== Segment start ==
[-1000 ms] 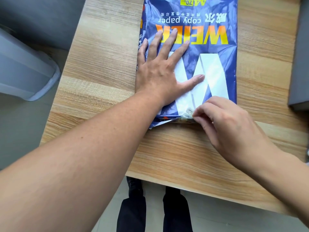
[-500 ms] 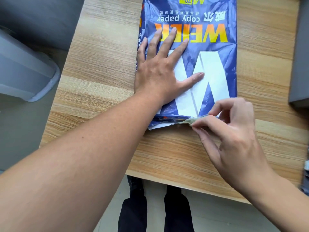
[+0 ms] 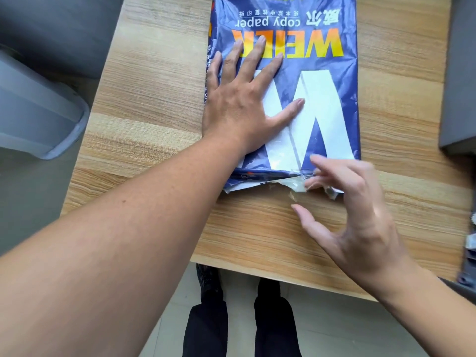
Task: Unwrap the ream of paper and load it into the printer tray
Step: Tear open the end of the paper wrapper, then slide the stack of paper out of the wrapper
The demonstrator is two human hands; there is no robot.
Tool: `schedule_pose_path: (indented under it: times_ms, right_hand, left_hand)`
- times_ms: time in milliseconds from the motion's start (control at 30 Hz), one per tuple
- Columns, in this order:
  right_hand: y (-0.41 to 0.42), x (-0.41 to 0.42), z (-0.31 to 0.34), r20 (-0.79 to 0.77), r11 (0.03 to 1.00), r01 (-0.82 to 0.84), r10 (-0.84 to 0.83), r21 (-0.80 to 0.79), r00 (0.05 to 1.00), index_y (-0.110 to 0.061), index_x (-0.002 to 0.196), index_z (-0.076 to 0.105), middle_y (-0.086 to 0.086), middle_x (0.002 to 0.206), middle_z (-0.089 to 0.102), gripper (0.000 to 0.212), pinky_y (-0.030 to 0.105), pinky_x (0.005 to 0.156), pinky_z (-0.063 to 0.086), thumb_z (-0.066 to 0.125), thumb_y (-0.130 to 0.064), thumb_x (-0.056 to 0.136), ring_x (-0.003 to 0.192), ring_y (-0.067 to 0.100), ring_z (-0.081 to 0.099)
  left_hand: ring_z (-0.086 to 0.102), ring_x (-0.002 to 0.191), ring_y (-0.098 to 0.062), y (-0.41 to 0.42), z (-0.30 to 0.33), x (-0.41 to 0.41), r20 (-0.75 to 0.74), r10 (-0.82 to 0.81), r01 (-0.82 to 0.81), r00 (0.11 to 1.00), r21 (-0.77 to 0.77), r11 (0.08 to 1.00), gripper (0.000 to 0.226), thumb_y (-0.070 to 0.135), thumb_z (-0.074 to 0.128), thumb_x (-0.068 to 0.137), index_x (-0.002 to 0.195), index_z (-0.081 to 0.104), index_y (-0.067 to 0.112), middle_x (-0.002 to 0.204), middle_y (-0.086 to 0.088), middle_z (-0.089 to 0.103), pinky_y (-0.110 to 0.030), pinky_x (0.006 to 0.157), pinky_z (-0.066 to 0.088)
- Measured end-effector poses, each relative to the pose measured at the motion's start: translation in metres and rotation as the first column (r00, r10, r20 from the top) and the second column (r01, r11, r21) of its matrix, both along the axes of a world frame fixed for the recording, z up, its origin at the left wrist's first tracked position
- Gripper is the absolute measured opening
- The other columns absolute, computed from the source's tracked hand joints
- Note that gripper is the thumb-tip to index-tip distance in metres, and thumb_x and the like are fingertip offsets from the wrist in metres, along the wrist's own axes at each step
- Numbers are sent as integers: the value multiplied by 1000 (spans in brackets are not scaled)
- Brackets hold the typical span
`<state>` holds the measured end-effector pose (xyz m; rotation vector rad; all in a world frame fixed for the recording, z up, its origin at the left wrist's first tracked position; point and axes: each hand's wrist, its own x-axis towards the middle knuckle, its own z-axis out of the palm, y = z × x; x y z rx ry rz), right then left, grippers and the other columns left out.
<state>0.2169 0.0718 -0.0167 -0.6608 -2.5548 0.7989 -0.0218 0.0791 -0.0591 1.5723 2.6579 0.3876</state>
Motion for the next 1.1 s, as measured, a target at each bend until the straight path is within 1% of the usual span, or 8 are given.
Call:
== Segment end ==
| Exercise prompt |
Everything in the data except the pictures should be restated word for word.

| Answer space |
[-1000 ms] 
[-500 ms] 
[+0 ms] 
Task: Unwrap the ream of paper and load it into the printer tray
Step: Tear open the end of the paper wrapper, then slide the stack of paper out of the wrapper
The demonstrator is two human hands; there is no robot.
Tool: `schedule_pose_path: (indented under it: times_ms, right_hand, left_hand)`
- times_ms: time in milliseconds from the motion's start (control at 30 Hz), one per tuple
- Columns, in this order:
  right_hand: y (-0.41 to 0.42), x (-0.41 to 0.42), z (-0.31 to 0.34), r20 (-0.79 to 0.77), r11 (0.03 to 1.00), r01 (-0.82 to 0.84), r10 (-0.84 to 0.83), r21 (-0.80 to 0.79), r00 (0.05 to 1.00), index_y (-0.110 to 0.061), index_x (-0.002 to 0.196), index_z (-0.076 to 0.105), middle_y (-0.086 to 0.086), middle_x (0.002 to 0.206), middle_z (-0.089 to 0.102), gripper (0.000 to 0.212), pinky_y (-0.030 to 0.105), pinky_x (0.005 to 0.156), pinky_z (-0.063 to 0.086), thumb_z (-0.066 to 0.125), thumb_y (-0.130 to 0.064), thumb_x (-0.056 to 0.136), ring_x (-0.003 to 0.192), ring_y (-0.067 to 0.100), ring_z (-0.081 to 0.099)
  left_hand: ring_z (-0.086 to 0.102), ring_x (-0.002 to 0.191), ring_y (-0.098 to 0.062), y (-0.41 to 0.42), z (-0.30 to 0.33), x (-0.41 to 0.41), r20 (-0.75 to 0.74), r10 (-0.82 to 0.81), r01 (-0.82 to 0.81), r00 (0.11 to 1.00), r21 (-0.77 to 0.77), r11 (0.08 to 1.00), gripper (0.000 to 0.226), thumb_y (-0.070 to 0.135), thumb_z (-0.074 to 0.128), thumb_x (-0.068 to 0.137), index_x (-0.002 to 0.195), index_z (-0.081 to 0.104), index_y (-0.067 to 0.112), middle_x (-0.002 to 0.204), middle_y (-0.086 to 0.088), middle_z (-0.089 to 0.103), pinky_y (-0.110 to 0.030), pinky_x (0.006 to 0.157), pinky_z (-0.066 to 0.088)
- Measured end-effector poses, each relative to the pose measured at the motion's start: translation in metres and rotation as the first column (r00, r10, r20 from the top) and the second column (r01, r11, r21) of its matrix, both along the axes of a world frame fixed for the recording, z up, its origin at the left wrist's first tracked position
- Gripper is the absolute measured opening
- The other columns absolute, computed from the source's tracked hand joints
- Note that gripper is the thumb-tip to index-tip distance in metres, and thumb_x and the like are fingertip offsets from the wrist in metres, along the wrist's own axes at each step
- Numbers are sent as integers: the value multiplied by 1000 (spans in brackets are not scaled)
- Brackets hold the typical span
`<state>` holds the measured end-effector pose (xyz m; rotation vector rad; all in a world frame fixed for the recording, z up, its origin at the left wrist's first tracked position; point and axes: each hand's wrist, its own x-axis towards the middle knuckle, its own z-axis out of the palm, y = z × x; x y z rx ry rz), right then left, grippers and the other columns left out.
<state>0.2169 0.0718 -0.0167 -0.6608 -2.5548 0.7989 -0.0218 0.0791 -0.0591 1.5723 2.6579 0.3876</state>
Motion for the next 1.1 s, as measured, a target at each bend until the straight path is within 1% of the usual span, or 8 are given.
Call:

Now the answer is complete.